*** Records to use Section Begins ***

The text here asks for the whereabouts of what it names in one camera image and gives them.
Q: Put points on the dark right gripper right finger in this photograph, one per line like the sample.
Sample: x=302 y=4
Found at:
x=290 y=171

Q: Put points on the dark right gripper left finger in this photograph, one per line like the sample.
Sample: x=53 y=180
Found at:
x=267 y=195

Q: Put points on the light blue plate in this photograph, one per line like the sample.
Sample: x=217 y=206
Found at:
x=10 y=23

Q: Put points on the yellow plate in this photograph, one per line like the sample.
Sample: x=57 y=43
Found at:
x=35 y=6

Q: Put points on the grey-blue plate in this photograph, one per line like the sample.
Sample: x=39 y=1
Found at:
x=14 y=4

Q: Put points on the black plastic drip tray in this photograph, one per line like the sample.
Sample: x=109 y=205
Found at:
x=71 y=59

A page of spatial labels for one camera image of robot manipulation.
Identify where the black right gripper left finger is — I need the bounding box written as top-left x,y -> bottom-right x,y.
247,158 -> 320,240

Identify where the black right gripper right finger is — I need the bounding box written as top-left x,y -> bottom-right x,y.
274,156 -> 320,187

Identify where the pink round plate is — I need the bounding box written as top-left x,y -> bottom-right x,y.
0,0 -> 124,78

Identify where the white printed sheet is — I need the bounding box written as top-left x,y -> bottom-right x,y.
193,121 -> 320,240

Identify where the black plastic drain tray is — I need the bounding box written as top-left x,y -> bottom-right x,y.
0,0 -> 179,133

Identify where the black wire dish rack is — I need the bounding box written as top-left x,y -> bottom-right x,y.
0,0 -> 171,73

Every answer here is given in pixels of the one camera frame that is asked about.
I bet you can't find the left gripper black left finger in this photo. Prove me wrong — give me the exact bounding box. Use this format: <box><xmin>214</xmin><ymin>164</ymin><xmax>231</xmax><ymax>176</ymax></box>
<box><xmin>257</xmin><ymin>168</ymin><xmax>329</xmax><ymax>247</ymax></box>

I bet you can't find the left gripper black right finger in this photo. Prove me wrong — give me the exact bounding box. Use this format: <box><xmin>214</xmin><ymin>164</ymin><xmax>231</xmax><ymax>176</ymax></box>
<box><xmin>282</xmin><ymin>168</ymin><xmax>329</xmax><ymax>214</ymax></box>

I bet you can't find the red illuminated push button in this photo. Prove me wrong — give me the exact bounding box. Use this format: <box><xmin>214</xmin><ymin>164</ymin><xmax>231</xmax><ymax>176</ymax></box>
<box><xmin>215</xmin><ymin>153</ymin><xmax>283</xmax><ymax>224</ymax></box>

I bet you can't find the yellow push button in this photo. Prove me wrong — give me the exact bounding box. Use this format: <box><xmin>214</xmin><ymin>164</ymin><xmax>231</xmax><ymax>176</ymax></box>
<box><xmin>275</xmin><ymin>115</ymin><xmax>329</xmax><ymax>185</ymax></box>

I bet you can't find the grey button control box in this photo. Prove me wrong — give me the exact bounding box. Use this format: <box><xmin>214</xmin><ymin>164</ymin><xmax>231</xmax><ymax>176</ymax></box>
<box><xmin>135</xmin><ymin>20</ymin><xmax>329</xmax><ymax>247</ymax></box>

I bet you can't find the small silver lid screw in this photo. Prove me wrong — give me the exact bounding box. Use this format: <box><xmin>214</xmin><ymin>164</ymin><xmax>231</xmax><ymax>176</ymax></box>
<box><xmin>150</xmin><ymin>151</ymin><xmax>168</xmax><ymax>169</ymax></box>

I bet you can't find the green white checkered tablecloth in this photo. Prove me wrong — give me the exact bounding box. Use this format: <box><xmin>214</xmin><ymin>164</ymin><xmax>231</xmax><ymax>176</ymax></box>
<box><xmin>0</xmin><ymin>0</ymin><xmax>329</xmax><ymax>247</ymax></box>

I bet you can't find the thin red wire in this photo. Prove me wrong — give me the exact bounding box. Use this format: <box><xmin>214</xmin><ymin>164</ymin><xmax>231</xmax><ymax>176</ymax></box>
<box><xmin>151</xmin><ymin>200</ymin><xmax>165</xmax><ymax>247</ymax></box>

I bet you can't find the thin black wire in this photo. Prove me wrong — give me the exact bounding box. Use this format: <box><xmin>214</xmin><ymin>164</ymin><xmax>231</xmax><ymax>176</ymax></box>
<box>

*** Records to use Section Ends ***

- _Work required_: Determine how many lines in the preceding records include the word "image". The answer is that number alone.

- _Answer to this task_: 2